Les gens de mon âge sont doués pour le piano, le dessin, le judo. Moi, je me révèle douée pour ce truc atroce que ma mère est venue faire dans ce patelin bourguignon situé à des kilomètres de notre ville adorée, pour honorer la mémoire de son père. Je vois ce que maman ne voit pas. Les pattes mal alignées. Les épaules trop rigides. Les museaux qui tirent vers le bas. Il suffit que je touche pour comprendre où ça pèche. Je n’aime pas être douée pour ça.

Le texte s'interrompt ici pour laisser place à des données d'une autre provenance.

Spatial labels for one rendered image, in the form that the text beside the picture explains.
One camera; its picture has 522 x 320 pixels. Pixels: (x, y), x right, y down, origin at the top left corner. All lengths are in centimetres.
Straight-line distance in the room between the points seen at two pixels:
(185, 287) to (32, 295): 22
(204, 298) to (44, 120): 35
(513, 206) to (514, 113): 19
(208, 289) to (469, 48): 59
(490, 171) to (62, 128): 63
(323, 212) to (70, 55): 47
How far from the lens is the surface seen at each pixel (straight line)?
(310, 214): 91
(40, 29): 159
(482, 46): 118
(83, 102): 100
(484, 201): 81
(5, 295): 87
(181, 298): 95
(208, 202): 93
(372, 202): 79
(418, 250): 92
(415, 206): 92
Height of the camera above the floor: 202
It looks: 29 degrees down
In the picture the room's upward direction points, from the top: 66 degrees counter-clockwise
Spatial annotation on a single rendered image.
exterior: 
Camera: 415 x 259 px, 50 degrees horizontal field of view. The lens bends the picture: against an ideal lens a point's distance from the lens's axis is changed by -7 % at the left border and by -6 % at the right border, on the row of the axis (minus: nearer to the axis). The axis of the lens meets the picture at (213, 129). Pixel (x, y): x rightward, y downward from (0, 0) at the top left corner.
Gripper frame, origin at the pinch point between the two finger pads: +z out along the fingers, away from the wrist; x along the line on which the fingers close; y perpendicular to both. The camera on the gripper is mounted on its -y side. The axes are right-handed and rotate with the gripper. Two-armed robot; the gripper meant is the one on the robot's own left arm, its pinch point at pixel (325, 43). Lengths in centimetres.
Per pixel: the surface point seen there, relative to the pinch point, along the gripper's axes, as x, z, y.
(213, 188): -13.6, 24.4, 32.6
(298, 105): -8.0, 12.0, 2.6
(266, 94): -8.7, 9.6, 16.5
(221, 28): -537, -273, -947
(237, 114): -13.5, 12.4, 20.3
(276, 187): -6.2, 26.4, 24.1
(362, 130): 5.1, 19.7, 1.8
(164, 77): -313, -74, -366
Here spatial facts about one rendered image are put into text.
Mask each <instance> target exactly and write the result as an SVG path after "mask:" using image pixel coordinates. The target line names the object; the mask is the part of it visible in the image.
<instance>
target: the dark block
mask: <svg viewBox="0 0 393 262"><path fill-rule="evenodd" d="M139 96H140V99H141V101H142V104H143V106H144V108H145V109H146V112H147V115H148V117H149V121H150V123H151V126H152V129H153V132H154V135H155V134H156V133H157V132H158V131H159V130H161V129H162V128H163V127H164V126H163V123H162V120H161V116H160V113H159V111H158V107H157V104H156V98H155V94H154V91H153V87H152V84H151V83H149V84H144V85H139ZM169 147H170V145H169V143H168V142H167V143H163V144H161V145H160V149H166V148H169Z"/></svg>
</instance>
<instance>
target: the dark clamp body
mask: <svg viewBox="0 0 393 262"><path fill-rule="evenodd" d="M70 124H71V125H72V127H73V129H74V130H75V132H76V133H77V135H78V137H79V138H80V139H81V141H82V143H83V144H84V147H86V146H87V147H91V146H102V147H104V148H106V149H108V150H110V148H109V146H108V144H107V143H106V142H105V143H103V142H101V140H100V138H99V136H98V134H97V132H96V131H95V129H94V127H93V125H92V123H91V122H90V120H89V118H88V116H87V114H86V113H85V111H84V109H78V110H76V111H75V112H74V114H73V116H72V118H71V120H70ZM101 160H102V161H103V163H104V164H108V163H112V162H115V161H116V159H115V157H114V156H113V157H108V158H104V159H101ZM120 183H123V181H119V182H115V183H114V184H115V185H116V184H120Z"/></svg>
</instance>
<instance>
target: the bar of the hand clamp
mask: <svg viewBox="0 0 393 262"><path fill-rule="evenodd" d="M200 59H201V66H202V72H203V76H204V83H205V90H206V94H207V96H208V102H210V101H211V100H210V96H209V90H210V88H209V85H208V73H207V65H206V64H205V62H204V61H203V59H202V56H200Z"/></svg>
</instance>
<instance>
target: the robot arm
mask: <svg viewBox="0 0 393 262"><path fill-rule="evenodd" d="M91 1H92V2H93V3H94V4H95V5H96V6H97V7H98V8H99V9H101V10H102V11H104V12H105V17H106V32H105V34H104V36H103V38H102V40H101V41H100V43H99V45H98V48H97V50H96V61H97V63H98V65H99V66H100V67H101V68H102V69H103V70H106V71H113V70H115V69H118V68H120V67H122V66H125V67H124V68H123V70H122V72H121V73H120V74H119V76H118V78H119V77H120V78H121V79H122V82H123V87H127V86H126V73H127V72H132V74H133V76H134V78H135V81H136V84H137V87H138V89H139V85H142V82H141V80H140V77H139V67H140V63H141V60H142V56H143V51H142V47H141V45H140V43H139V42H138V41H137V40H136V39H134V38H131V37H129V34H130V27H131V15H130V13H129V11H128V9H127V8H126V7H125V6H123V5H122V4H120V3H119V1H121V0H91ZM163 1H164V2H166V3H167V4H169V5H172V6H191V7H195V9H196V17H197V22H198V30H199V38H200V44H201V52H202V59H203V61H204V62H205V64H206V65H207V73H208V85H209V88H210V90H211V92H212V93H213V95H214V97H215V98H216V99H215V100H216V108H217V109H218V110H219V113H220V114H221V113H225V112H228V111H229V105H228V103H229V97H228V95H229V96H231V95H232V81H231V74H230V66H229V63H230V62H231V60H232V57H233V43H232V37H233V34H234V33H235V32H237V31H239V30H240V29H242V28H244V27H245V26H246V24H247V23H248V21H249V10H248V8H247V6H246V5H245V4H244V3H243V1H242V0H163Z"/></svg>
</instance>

Pour justifier les libertés qu’elle prend vis-à-vis de la nature, ma mère dit que, contrairement aux humains, « les animaux, t’as une petite marge en termes de réalisme ». En humains, elle s’y connaît, c’est sûr, vingt ans de pratique en tant qu’anesthésiste à l’hôpital, mais pour les bêtes, qu’est-ce qu’elle en sait.